**Exercise requirements:** Would you return the data below exactly as it stands, with every picture left out?

*** Block opens ***

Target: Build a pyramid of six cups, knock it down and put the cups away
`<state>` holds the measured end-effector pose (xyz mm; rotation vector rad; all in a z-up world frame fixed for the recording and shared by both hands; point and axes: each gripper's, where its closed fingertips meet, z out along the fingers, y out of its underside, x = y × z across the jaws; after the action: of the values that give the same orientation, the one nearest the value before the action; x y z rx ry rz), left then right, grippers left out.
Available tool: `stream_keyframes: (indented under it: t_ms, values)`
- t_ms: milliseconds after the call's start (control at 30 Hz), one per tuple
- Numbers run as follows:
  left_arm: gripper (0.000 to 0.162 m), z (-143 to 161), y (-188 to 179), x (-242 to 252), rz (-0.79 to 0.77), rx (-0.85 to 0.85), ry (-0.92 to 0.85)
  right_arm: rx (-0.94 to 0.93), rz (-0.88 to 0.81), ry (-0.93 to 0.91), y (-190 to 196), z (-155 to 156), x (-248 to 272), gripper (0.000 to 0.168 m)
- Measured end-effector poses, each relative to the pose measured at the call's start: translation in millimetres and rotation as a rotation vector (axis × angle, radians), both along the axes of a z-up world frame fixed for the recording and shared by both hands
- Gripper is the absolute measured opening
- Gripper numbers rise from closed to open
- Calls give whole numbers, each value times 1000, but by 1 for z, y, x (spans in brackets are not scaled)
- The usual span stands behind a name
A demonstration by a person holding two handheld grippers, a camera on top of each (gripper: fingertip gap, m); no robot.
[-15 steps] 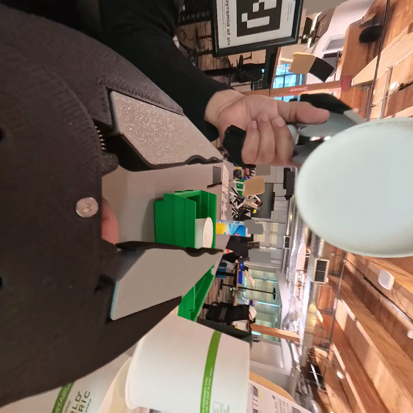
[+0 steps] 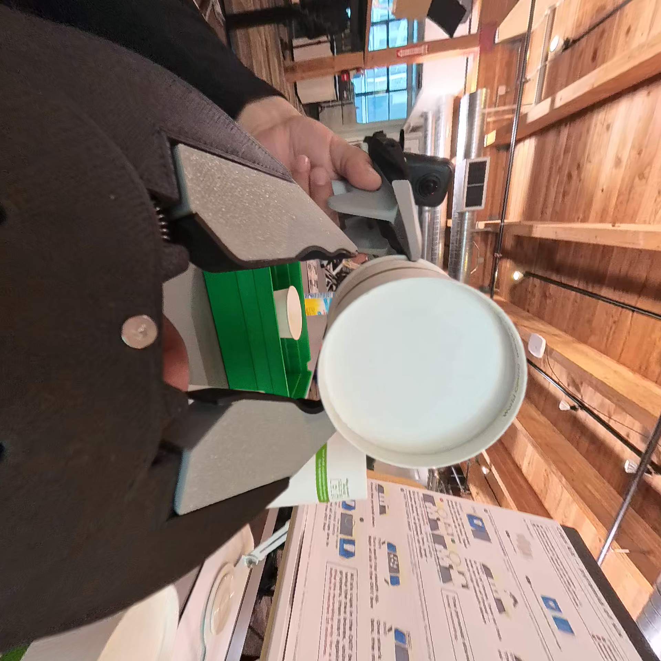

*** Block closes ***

**Written response:**
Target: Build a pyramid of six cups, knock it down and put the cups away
`<state>` holds the measured end-effector pose (xyz mm; rotation vector rad; all in a z-up world frame fixed for the recording and shared by both hands; point and axes: each gripper's, where its closed fingertips meet, z out along the fingers, y out of its underside, x = y × z across the jaws; after the action: of the values that give the same orientation, the one nearest the value before the action; x y z rx ry rz), left then right, grippers left out.
Available tool: `stream_keyframes: (indented under it: t_ms, values)`
- t_ms: milliseconds after the call's start (control at 30 Hz), one per tuple
- Numbers run as follows:
  left_arm: gripper (0.000 to 0.162 m), z (-143 to 161), y (-188 to 179), x (-242 to 252), rz (-0.79 to 0.77), rx (-0.85 to 0.85), ry (-0.92 to 0.85)
  right_arm: rx (-0.94 to 0.93), rz (-0.88 to 0.81), ry (-0.93 to 0.91), y (-190 to 196), z (-155 to 156), x (-248 to 272), gripper (0.000 to 0.168 m)
- Measured end-effector poses, each relative to the pose measured at the call's start: translation in millimetres and rotation as a rotation vector (axis × angle, radians), both along the axes of a z-up world frame fixed for the recording and shared by both hands
- Gripper is the absolute measured opening
- Gripper numbers rise from closed to open
- Calls give whole numbers, each value times 1000, but by 1 for z, y, x (spans in brackets are not scaled)
- The usual span stands behind a name
A demonstration by a person holding two handheld grippers, a camera on top of each (gripper: fingertip gap, m); no robot.
[-15 steps] 
[+0 steps] 

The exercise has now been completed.